> _WHAT TO DO_
Only one stretch of the data below is needed. Output the lines from the one with "of the cream" up to and including the one with "We show a camera", exactly as they stand.

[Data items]
* * * *

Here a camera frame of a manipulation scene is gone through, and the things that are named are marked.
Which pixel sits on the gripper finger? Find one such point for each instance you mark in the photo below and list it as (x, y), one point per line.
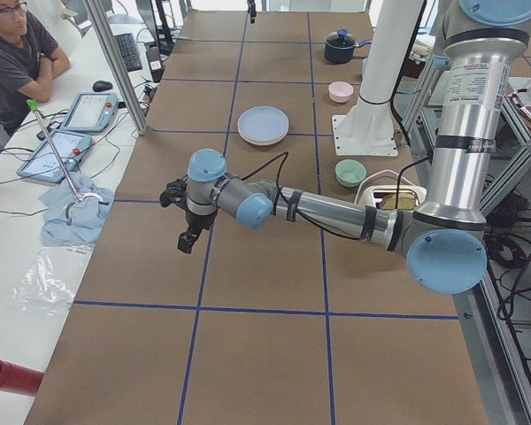
(252, 10)

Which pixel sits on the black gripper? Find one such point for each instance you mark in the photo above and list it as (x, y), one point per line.
(198, 220)

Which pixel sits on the blue plate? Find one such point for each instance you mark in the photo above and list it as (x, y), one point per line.
(263, 122)

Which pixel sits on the dark blue pot with lid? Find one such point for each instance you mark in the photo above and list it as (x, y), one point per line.
(340, 46)

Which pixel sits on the light blue cloth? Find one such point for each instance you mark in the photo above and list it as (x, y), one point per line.
(88, 216)

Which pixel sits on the pink bowl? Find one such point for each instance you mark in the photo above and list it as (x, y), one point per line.
(340, 91)

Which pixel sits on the light blue cup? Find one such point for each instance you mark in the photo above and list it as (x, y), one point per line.
(365, 67)

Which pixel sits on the black keyboard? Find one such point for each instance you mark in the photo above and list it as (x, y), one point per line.
(128, 51)

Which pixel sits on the clear plastic bag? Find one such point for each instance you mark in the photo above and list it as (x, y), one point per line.
(50, 284)

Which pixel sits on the upper teach pendant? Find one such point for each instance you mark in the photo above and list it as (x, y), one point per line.
(91, 112)

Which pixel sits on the teach pendant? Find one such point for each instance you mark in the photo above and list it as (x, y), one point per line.
(43, 165)
(91, 112)

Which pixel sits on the lower teach pendant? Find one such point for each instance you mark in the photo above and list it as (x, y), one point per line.
(43, 165)

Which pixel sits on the black computer mouse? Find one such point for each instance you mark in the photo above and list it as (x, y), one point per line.
(101, 86)

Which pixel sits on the green bowl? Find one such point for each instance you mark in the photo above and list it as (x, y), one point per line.
(350, 173)

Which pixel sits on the cream toaster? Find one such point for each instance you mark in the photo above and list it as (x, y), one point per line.
(381, 191)

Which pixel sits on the red cylinder bottle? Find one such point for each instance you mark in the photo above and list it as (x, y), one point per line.
(19, 380)

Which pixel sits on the seated man grey shirt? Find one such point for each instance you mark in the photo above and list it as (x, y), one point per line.
(30, 60)

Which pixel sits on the aluminium frame post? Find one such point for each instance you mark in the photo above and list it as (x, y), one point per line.
(104, 34)

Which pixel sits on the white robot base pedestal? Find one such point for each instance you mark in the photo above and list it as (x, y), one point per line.
(367, 129)

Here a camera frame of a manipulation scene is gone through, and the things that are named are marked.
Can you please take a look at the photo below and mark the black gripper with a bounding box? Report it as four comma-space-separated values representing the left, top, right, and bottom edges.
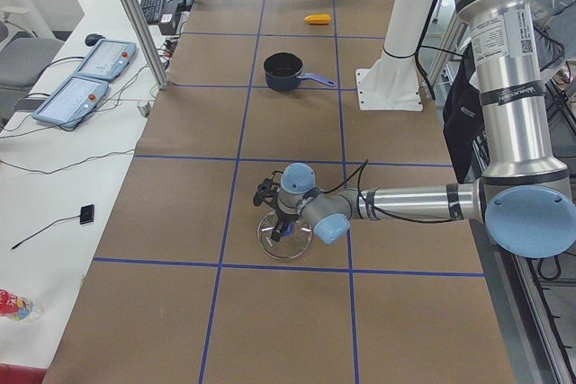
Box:
270, 210, 298, 242

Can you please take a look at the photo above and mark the glass pot lid blue knob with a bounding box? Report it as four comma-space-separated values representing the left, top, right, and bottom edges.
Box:
257, 211, 312, 261

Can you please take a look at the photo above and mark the yellow plastic corn cob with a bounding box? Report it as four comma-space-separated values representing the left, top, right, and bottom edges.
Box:
304, 13, 332, 26

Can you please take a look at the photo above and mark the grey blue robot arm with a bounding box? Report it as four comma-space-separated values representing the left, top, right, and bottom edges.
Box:
258, 0, 575, 258

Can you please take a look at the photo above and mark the brown paper table mat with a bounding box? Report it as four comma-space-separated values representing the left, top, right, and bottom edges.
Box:
45, 0, 515, 383

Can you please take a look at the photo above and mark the dark blue saucepan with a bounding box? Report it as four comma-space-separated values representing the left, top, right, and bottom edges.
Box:
264, 52, 337, 92

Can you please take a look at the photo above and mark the small black square sensor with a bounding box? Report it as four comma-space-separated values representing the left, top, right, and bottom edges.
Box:
79, 204, 95, 225

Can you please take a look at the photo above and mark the black bag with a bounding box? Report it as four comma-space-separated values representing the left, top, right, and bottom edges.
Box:
443, 43, 484, 183

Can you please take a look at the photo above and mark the upper blue teach pendant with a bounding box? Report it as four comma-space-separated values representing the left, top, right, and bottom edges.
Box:
75, 39, 137, 83

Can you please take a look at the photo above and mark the blue teach pendant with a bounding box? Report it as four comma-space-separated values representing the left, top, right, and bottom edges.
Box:
32, 75, 109, 130
75, 39, 137, 83

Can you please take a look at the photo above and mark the lower blue teach pendant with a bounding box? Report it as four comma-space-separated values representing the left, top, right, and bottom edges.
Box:
32, 75, 109, 130

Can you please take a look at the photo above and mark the black keyboard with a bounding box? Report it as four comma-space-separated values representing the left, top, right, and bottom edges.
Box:
139, 0, 164, 24

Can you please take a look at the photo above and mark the black computer mouse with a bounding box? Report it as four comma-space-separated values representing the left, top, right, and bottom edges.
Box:
85, 33, 104, 47

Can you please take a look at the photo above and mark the red patterned plastic bottle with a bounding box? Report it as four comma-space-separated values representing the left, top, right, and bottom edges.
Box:
0, 289, 43, 323

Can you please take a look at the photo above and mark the grey office chair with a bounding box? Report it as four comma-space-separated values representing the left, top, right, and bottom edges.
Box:
1, 6, 64, 126

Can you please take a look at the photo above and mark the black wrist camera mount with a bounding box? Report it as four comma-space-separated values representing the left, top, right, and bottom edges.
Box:
253, 170, 284, 211

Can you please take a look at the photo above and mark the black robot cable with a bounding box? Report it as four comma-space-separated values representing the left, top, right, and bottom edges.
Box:
322, 158, 455, 224

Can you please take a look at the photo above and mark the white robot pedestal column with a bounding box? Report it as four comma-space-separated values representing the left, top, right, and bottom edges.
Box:
355, 0, 434, 112

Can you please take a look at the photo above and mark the aluminium frame post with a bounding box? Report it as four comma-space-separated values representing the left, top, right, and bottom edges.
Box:
121, 0, 168, 90

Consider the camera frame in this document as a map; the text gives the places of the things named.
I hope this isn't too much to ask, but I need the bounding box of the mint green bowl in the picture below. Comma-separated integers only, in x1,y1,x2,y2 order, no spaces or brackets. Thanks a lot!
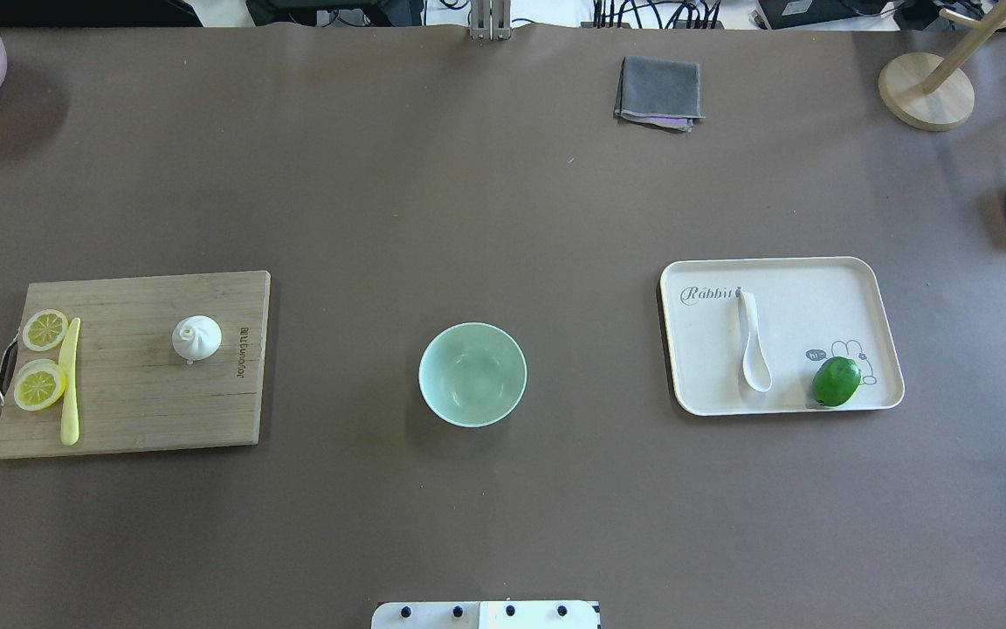
417,321,528,427

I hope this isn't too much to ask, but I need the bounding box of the wooden mug tree stand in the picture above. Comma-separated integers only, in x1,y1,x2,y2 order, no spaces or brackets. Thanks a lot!
878,1,1006,132

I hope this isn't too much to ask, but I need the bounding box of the grey folded cloth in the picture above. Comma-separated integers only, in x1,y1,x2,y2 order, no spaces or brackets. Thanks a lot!
612,55,704,133

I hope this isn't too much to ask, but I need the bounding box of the upper lemon slice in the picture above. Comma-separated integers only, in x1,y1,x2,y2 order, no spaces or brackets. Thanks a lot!
20,309,71,353

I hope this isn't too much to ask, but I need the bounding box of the lower lemon slice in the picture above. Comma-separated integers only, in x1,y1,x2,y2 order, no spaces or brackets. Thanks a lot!
13,358,67,411

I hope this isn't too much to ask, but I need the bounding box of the white steamed bun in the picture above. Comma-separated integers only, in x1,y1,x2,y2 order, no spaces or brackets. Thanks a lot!
171,315,223,365

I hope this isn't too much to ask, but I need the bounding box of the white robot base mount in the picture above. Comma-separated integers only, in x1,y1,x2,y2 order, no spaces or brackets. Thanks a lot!
370,598,602,628

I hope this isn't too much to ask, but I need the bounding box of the white ceramic spoon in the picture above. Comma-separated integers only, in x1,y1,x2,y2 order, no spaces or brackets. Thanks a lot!
737,287,774,394

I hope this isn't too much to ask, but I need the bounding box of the wooden cutting board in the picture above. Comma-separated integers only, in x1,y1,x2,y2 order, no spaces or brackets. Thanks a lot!
0,270,272,459

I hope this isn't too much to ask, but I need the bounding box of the yellow plastic knife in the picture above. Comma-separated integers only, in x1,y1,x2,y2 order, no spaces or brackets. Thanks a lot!
59,317,81,446

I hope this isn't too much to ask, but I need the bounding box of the lemon slice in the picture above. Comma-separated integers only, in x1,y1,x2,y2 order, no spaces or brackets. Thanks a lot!
20,309,71,353
13,358,67,411

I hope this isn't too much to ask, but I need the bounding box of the cream rabbit tray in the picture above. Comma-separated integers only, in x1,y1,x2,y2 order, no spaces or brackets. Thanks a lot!
658,256,905,417

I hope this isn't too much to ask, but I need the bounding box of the green lime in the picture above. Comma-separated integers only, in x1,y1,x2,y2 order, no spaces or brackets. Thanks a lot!
813,356,863,407

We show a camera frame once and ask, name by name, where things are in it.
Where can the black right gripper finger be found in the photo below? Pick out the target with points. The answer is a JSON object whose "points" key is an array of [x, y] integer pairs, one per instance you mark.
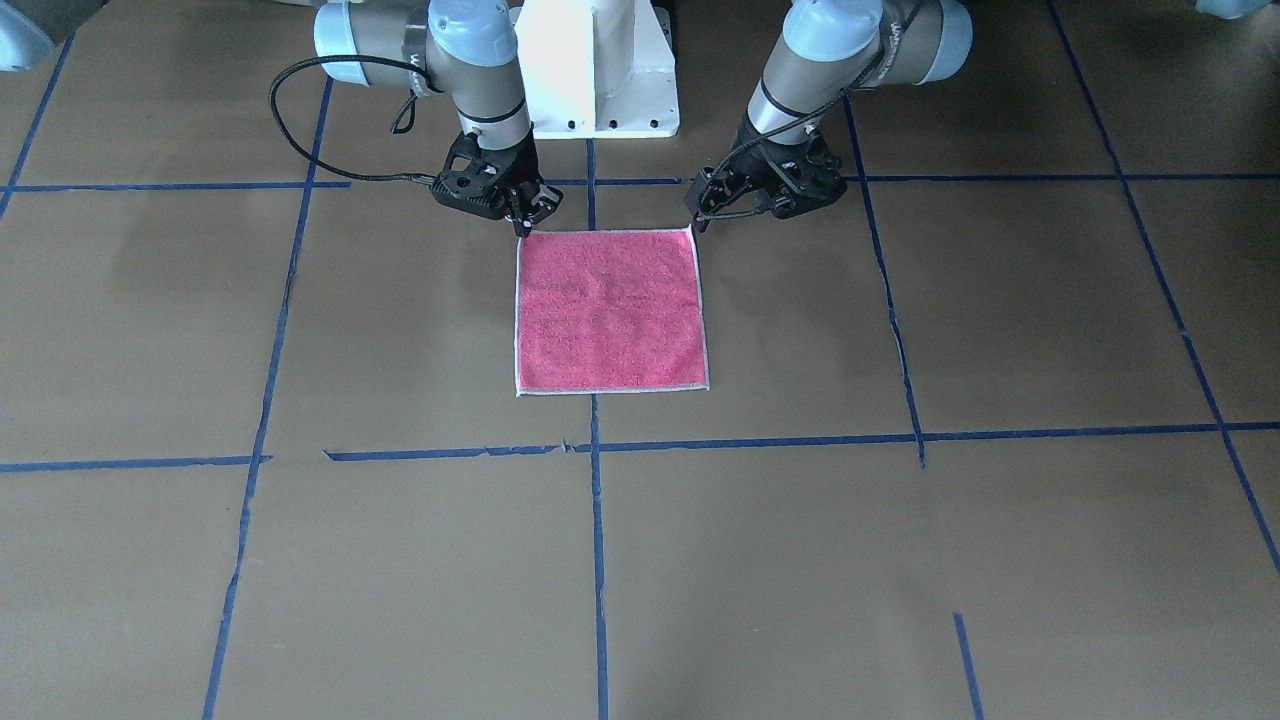
{"points": [[543, 204], [519, 214]]}

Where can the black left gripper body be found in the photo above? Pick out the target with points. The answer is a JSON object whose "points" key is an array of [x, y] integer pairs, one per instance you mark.
{"points": [[755, 165]]}

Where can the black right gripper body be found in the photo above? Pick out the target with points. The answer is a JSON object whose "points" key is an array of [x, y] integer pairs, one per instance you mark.
{"points": [[521, 172]]}

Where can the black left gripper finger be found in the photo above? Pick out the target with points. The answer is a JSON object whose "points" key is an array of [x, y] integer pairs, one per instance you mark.
{"points": [[723, 190], [702, 202]]}

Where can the pink and grey towel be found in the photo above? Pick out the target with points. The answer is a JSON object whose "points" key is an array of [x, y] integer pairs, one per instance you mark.
{"points": [[609, 313]]}

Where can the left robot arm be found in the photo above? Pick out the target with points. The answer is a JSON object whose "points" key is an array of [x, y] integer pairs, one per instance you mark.
{"points": [[827, 51]]}

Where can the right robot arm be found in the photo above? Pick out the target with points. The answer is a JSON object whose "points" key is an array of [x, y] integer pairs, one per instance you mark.
{"points": [[467, 50]]}

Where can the short blue tape line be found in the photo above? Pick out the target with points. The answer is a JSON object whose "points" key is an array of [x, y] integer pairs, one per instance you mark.
{"points": [[969, 668]]}

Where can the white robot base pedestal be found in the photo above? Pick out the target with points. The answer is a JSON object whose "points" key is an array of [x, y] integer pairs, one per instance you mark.
{"points": [[599, 69]]}

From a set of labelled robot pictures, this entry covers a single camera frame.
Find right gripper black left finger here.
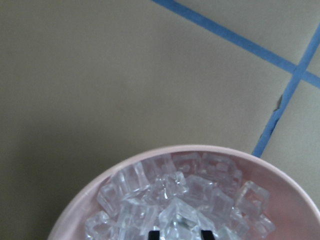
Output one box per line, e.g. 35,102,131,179
148,230,159,240

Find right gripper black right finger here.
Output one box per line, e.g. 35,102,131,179
201,230,215,240

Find clear ice cubes pile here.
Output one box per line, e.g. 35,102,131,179
84,152,276,240

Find pink bowl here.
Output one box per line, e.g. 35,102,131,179
48,145,320,240

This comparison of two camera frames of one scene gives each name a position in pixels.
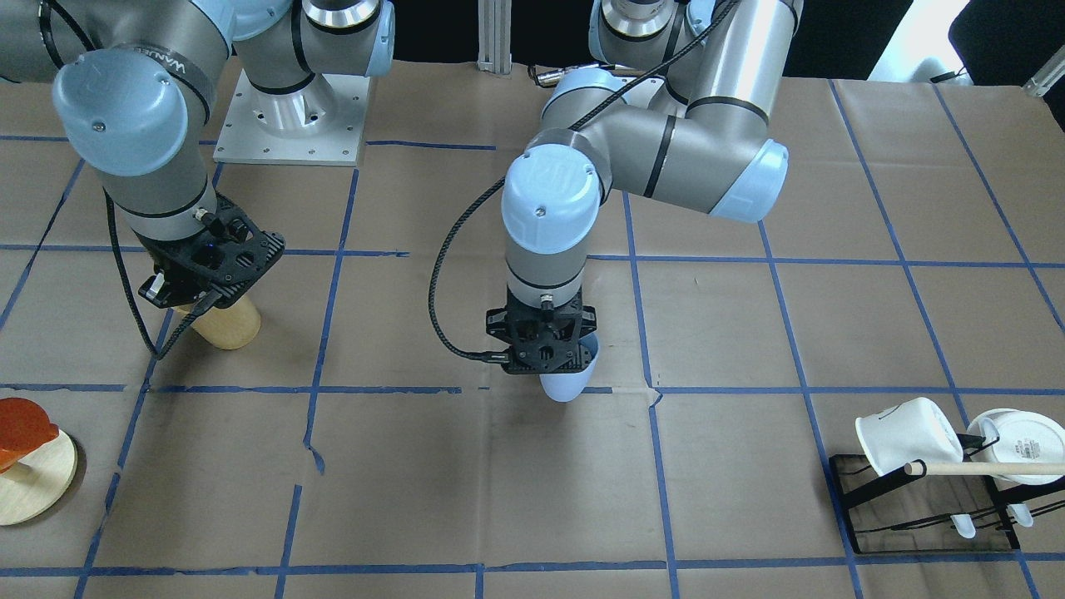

* * * *

> _ANSWER BELOW_
I hope this isn't too much to ask, but I need the bounding box of the cream rabbit tray in the picture above. Comma-separated integers only, in x1,y1,x2,y2 order, no spaces or brackets. Thanks a lot!
658,256,905,417

I hope this isn't too much to ask, but I need the bounding box of the green lime in the picture above. Comma-separated integers only, in x1,y1,x2,y2 order, no spaces or brackets. Thanks a lot!
813,356,863,407

We show a camera frame once and ask, name by name, where things are in it.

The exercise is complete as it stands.